▶ [WHAT IS REQUIRED]: Give again, exactly as written, each line of the material below starting at the line that contains "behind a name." and ending at the line that contains "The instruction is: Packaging". Both ends count, and no other line does.
%%
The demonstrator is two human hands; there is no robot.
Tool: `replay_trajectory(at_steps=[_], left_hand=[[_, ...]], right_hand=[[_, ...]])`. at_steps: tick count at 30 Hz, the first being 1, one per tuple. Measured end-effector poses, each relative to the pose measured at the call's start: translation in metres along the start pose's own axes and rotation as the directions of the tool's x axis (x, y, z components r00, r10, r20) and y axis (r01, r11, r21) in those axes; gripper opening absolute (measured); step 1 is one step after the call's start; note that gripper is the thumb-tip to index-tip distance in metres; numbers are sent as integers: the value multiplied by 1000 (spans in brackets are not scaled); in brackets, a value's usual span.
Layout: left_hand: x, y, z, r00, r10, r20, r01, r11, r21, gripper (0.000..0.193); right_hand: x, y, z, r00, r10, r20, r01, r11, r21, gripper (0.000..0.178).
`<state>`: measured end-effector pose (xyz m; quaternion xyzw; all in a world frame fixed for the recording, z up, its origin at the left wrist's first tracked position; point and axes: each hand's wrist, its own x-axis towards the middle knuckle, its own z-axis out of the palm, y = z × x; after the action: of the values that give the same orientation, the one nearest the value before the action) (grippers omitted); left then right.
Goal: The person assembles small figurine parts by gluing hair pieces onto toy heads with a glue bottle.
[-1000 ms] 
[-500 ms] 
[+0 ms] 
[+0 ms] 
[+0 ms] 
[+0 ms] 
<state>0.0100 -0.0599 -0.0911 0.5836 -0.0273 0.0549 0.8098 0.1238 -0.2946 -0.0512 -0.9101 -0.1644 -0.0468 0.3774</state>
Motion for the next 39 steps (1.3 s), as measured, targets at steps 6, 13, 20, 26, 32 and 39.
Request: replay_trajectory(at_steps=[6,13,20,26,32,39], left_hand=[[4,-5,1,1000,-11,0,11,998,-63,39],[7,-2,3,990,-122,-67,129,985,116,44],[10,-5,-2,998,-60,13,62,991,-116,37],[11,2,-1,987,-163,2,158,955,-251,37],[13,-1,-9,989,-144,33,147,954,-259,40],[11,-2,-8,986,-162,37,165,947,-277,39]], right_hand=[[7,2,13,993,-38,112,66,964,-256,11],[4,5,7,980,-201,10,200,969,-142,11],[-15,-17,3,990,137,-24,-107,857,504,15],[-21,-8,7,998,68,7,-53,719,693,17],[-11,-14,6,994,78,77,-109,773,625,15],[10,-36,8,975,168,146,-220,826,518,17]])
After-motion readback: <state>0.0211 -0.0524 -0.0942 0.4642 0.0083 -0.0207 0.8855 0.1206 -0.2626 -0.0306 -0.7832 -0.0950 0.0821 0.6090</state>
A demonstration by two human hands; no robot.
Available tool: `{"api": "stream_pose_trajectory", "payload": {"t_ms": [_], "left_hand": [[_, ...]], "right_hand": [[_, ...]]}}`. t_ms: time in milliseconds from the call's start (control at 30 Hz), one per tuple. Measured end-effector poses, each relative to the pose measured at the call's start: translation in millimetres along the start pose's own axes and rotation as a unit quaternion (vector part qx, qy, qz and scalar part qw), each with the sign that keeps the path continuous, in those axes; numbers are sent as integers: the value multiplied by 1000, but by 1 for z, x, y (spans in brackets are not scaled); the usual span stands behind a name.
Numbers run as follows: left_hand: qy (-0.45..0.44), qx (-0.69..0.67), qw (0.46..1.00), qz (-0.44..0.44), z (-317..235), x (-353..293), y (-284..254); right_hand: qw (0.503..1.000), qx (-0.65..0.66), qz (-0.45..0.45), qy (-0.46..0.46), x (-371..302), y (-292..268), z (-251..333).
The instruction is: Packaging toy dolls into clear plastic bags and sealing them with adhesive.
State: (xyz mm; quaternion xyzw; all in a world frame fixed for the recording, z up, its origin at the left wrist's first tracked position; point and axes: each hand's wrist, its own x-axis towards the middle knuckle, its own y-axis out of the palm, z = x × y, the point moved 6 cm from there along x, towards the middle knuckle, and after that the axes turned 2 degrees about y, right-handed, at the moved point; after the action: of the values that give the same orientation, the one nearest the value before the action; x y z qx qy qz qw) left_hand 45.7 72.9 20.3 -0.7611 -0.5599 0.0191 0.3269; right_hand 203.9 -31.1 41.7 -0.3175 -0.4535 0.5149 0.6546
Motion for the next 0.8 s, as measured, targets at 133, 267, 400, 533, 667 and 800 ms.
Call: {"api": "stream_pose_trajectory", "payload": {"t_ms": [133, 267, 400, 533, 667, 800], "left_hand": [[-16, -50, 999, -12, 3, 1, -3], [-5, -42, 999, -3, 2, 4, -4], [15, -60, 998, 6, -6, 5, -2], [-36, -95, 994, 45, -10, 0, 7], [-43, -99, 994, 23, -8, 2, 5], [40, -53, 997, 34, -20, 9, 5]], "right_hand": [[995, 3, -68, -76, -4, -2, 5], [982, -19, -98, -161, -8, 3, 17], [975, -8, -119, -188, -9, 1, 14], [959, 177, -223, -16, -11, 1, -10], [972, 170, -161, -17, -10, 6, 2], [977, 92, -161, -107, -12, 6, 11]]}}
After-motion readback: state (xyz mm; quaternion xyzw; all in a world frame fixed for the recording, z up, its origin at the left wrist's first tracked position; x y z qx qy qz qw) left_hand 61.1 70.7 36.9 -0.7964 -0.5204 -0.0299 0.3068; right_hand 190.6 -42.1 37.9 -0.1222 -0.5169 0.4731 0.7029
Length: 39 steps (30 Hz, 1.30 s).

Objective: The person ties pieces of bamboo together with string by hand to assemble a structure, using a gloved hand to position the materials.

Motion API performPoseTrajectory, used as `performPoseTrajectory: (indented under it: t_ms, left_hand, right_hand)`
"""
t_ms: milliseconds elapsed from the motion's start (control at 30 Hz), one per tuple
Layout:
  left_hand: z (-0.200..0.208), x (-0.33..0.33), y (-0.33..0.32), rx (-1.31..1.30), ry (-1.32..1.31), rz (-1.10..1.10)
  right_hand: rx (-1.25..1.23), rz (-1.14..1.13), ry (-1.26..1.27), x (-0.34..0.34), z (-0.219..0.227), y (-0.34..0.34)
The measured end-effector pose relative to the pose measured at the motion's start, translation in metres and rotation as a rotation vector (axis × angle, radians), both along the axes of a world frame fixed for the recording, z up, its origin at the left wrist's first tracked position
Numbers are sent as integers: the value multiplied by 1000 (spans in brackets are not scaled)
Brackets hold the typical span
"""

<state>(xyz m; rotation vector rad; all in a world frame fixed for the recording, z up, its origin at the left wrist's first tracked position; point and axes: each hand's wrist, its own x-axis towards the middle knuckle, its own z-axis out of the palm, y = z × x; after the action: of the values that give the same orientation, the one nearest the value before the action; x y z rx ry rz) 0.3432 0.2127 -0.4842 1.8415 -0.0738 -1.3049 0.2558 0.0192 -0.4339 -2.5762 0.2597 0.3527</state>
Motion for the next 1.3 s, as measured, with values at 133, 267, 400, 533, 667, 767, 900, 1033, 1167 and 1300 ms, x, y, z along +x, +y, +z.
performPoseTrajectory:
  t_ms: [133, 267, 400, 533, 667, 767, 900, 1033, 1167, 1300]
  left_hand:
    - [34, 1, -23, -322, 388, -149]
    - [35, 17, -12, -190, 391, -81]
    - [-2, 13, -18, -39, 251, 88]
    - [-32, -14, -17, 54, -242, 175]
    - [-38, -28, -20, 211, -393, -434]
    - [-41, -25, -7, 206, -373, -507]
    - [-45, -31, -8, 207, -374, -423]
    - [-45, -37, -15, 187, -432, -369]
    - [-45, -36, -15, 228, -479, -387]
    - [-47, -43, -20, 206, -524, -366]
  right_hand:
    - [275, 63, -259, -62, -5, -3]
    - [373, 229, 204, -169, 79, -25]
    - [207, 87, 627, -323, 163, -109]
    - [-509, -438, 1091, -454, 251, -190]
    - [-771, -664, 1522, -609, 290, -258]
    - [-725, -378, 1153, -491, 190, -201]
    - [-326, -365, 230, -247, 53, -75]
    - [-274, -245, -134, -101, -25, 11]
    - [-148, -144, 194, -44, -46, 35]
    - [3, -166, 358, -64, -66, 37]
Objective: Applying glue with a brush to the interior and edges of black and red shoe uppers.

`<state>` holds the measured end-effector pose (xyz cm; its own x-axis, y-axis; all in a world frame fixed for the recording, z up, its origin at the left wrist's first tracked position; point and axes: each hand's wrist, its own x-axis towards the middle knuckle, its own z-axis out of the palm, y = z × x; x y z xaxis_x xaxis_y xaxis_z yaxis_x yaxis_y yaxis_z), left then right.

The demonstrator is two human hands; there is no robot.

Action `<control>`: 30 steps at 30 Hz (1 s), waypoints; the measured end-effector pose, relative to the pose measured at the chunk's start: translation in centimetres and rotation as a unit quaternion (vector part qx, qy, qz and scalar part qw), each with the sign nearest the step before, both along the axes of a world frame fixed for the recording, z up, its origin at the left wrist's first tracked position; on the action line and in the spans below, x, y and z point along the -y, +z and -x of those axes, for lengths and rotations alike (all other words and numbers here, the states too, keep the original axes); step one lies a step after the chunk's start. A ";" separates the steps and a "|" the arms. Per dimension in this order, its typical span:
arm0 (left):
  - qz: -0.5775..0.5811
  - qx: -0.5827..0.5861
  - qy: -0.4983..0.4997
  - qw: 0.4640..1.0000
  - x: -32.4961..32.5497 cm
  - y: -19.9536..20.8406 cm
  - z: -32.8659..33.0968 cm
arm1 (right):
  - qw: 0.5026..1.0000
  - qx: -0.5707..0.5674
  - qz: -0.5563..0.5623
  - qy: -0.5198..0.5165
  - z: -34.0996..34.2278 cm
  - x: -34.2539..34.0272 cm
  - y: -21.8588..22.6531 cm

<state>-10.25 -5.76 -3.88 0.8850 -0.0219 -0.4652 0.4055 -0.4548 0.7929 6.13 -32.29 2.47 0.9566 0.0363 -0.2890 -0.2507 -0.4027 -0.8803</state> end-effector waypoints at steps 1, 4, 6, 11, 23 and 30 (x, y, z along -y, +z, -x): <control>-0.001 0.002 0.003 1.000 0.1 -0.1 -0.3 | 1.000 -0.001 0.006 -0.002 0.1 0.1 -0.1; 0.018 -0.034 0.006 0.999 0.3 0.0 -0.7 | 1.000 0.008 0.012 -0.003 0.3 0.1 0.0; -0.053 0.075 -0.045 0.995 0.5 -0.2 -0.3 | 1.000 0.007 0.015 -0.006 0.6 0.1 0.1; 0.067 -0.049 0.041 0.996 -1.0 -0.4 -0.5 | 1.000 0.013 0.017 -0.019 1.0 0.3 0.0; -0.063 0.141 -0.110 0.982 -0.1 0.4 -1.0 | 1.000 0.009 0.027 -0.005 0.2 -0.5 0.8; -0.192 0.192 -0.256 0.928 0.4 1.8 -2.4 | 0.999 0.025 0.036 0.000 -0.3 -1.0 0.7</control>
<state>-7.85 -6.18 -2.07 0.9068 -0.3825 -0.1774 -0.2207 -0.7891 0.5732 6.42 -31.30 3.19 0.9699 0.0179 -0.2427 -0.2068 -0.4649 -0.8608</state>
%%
▶ [ANSWER BOX]:
Available tool: `{"api": "stream_pose_trajectory", "payload": {"t_ms": [_], "left_hand": [[_, ...]], "right_hand": [[_, ...]]}}`. t_ms: time in milliseconds from the call's start (control at 30 Hz), one per tuple. Measured end-effector poses, each relative to the pose measured at the call's start: translation in millimetres along the start pose's own axes and rotation as a unit quaternion (vector part qx, qy, qz and scalar part qw), each with the sign that keeps the path continuous, in those axes; numbers are sent as integers: the value multiplied by 1000, but by 1 for z, x, y (spans in brackets are not scaled); the usual span stands behind a name.
Numbers run as follows: left_hand: qy (-0.45..0.44), qx (-0.69..0.67), qw (0.46..1.00), qz (-0.44..0.44), z (-317..235), x (-353..293), y (-284..254); right_hand: qw (0.503..1.000), qx (-0.65..0.66), qz (-0.45..0.45), qy (-0.46..0.46), x (-371..302), y (-292..268), z (-251..333).
The instruction is: Packaging toy dolls into clear plastic bags and sealing them with adhesive.

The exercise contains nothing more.